Edited excerpts from the conversation follow.
Sienna Store & Cafe and Roastery Coffee House are two of my favourites in Kolkata
Roastery Coffee House in Hindustan Park is one of Niloy’s favourite cafes in KolkataTT Archives
My Kolkata: Were you born and brought up in Kolkata? How long did you spend in the city before moving out for the first time?
Niloy Nag: I’m very much a Kolkata boy, born and brought up here in an old neighbourhood of South Kolkata, in the Jodhpur Park area. I did all my studies in Kolkata.

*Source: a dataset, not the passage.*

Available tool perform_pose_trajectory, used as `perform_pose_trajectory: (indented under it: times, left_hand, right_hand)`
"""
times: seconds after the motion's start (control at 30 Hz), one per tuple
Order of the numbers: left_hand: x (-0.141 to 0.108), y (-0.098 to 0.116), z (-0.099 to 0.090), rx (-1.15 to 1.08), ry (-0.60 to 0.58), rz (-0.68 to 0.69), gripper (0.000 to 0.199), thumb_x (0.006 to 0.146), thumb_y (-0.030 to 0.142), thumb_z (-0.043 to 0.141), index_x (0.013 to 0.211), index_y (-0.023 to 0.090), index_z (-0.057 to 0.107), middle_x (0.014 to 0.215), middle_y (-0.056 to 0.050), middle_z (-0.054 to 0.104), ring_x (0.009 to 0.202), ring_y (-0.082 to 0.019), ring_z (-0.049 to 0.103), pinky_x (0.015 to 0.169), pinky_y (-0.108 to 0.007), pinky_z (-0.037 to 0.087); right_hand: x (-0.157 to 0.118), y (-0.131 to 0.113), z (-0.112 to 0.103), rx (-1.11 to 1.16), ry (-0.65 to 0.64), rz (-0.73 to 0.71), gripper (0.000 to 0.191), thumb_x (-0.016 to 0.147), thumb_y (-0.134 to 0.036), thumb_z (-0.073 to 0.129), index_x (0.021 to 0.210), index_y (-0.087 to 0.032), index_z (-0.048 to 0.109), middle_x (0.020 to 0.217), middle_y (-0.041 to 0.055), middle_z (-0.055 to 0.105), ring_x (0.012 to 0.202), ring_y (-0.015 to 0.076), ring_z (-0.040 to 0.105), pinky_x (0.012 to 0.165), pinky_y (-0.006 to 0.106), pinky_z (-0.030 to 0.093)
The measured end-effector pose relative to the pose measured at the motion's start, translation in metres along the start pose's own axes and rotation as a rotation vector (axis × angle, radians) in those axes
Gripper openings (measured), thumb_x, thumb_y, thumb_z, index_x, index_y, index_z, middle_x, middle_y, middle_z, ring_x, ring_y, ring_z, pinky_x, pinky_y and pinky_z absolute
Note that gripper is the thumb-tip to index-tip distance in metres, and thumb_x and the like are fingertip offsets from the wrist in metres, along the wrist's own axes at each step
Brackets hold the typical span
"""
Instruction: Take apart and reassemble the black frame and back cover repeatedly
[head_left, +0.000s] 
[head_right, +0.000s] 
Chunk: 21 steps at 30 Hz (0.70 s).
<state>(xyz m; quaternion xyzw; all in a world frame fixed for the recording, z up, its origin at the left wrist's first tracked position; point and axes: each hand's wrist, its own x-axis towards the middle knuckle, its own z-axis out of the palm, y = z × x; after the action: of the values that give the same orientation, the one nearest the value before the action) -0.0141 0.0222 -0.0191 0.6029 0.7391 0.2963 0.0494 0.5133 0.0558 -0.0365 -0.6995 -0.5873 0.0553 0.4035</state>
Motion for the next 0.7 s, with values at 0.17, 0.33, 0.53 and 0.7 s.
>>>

The first time I moved out of the city was in 2000, to Madhya Pradesh to join Reliance Telecom after my MBA. Ever since, apart from a four-year stint in between when I was working for Vodafone (erstwhile Hutch), I’ve mostly been away from Kolkata.
What are your favourite things to do/favourite places to go to/favourite things to eat in Kolkata?

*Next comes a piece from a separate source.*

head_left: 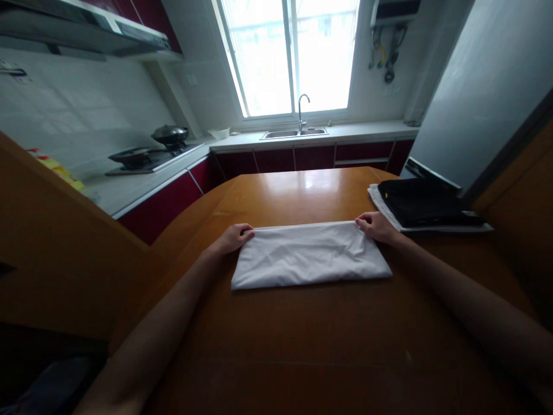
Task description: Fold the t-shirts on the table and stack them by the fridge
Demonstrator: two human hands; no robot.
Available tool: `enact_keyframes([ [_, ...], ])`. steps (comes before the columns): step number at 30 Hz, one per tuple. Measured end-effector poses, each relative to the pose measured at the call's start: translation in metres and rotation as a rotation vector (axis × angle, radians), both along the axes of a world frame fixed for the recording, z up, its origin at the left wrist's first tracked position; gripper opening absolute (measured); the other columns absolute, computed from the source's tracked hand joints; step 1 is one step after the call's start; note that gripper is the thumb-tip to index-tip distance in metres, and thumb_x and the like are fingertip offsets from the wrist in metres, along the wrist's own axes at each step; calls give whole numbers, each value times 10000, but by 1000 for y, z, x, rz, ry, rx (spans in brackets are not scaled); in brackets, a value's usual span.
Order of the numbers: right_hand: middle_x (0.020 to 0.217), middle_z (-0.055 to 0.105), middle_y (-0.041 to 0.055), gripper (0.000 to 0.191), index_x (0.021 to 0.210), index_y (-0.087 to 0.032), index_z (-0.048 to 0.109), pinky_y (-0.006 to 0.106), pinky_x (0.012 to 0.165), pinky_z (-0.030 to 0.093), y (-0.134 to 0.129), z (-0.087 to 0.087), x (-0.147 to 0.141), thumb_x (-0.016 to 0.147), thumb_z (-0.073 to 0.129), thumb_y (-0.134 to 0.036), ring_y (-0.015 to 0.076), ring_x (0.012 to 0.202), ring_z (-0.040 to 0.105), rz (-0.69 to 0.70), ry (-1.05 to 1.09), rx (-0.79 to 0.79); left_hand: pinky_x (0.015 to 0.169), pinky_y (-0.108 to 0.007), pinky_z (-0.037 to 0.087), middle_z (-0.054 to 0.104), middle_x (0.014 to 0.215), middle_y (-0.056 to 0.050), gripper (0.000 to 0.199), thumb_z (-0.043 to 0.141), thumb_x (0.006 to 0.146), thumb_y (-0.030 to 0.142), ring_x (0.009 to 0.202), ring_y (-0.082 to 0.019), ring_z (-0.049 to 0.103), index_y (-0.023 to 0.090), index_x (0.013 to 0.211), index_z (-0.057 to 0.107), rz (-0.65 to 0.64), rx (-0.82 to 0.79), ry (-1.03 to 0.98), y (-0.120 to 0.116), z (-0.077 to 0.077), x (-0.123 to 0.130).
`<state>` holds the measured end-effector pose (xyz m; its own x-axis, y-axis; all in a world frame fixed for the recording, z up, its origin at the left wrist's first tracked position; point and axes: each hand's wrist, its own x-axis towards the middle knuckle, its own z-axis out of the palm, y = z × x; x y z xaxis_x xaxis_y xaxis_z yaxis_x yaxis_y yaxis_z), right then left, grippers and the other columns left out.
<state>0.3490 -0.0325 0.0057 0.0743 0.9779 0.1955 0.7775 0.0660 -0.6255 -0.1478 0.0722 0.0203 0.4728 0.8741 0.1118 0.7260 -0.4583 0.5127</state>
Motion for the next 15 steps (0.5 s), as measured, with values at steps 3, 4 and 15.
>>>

I’m mostly at work, because I want to maximise my productivity when I’m in Kolkata. But I spend a lot of time on the tennis courts. I also drop into cafes and restaurants from time to time. Sienna Store & Cafe and Roastery Coffee House are two of my favourites. The explosion of cafes is actually changing the culture, too. A lot of people are coming into cafes to work. I also spend a lot of time at the clubs. Kolkata is unique that way. You can go to a club, sit, eat and chill, without worrying about your next order.
It’s easy to fall in love with Dubai
Do you divide your time between Kolkata and Dubai now? How do the two compare?

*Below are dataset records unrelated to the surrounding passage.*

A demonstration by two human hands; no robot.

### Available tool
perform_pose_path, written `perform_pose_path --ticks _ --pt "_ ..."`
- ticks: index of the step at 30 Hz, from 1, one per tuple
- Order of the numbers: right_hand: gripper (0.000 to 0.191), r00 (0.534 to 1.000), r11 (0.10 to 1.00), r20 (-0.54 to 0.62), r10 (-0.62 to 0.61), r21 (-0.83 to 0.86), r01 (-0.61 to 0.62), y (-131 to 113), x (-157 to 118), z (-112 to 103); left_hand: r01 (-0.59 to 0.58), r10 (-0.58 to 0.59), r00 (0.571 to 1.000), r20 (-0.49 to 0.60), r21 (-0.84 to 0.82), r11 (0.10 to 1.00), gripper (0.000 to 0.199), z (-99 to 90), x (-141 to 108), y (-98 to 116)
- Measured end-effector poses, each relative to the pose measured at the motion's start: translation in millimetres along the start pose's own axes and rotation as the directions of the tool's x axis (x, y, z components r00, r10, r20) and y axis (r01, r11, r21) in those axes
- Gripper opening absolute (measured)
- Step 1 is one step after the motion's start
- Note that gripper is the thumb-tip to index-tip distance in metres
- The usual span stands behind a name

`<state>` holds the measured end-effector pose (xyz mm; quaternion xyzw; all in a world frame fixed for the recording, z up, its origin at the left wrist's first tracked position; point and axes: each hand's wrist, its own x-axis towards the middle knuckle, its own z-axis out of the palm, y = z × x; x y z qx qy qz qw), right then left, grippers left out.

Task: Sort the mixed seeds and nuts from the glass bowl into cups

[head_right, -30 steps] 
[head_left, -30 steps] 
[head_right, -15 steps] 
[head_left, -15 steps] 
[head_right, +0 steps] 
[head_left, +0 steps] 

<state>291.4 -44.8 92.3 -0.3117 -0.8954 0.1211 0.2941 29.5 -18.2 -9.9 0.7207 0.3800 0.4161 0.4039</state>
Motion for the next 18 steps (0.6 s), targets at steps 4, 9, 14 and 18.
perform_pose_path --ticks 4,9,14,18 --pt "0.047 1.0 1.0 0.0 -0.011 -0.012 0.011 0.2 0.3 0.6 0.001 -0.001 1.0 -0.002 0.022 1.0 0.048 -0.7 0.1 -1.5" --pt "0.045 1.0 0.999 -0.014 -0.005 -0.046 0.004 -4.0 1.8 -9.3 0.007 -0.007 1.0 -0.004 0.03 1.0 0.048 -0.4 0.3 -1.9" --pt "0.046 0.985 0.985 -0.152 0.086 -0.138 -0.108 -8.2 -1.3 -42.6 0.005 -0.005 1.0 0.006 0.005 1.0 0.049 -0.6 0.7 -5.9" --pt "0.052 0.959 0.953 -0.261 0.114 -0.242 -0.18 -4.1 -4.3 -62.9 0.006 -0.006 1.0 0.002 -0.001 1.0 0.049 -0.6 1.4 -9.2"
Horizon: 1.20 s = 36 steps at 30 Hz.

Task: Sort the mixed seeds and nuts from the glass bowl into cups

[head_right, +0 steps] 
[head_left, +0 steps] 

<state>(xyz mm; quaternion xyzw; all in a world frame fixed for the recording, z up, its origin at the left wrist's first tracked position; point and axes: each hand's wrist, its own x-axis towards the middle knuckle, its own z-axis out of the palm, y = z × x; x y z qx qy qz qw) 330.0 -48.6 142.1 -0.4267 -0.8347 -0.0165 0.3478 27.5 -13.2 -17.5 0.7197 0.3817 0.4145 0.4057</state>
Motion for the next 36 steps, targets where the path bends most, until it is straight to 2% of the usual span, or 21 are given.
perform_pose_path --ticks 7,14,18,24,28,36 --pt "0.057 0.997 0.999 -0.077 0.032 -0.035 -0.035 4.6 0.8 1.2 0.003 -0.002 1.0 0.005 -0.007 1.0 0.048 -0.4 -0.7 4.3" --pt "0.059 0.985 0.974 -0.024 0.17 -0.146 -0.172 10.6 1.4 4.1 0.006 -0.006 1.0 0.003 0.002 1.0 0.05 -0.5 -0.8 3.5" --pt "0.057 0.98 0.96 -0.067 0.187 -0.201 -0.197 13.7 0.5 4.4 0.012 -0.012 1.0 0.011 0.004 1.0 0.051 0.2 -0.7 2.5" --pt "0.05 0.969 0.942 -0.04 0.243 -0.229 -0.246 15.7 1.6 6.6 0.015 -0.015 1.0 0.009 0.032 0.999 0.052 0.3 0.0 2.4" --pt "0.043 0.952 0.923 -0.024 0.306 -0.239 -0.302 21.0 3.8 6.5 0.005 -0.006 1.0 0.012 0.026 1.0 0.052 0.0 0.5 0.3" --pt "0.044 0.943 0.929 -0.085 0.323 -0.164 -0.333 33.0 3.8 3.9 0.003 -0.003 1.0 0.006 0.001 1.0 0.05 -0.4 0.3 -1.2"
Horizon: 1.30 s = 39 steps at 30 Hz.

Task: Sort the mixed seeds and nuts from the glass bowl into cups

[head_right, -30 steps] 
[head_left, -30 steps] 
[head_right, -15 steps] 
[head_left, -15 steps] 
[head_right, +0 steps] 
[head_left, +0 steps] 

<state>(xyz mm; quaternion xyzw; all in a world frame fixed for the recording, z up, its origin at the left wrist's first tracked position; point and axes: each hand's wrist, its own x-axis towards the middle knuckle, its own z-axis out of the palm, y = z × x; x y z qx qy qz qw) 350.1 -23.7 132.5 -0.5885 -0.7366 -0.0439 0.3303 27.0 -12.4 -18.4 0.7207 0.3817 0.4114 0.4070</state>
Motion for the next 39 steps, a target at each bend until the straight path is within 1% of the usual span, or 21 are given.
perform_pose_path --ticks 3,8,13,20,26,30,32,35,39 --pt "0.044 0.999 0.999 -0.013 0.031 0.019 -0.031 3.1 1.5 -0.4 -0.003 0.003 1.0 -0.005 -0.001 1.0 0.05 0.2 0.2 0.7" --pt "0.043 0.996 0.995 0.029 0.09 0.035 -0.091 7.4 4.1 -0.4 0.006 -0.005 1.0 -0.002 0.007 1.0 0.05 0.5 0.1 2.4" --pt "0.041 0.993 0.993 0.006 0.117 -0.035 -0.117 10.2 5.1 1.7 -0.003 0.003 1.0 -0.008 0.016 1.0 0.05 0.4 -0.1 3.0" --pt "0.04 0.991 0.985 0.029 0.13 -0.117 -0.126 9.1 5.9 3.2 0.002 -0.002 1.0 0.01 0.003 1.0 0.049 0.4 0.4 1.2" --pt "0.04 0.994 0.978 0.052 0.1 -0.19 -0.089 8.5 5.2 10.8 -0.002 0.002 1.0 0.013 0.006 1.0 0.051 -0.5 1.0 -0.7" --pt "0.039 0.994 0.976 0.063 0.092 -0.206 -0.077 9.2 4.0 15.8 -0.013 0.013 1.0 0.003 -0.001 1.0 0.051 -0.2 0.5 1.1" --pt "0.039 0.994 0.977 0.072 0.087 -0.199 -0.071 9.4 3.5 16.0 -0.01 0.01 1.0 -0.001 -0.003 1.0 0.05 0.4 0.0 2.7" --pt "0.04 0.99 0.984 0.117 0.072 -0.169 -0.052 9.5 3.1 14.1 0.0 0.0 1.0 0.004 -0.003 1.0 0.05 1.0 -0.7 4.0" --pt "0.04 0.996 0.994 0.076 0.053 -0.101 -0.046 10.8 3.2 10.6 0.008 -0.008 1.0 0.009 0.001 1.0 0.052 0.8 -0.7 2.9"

Yes, I do. I’ve been doing that pretty much since I started Flying Squirrel Holidays in 2014. I try to come back to Kolkata every two or three weeks. But the pandemic changed everything. I had to stay back in Kolkata for seven months.
It’s easy to fall in love with Dubai. It’s a city with people from more than 180 different nationalities, a melting pot if there ever was one. It’s a great place to learn about people and culture. In terms of similarities with Kolkata, I’d say I feel equally at ease in both places. I’m glad to call both cities my home.
Al Bastakiya is one of the lesser-known charms of DubaiTT Archives
All the assumptions about the UAE being a very rigid country break down when…
What are the things about Dubai that we will not find in conventional tourist guides or online?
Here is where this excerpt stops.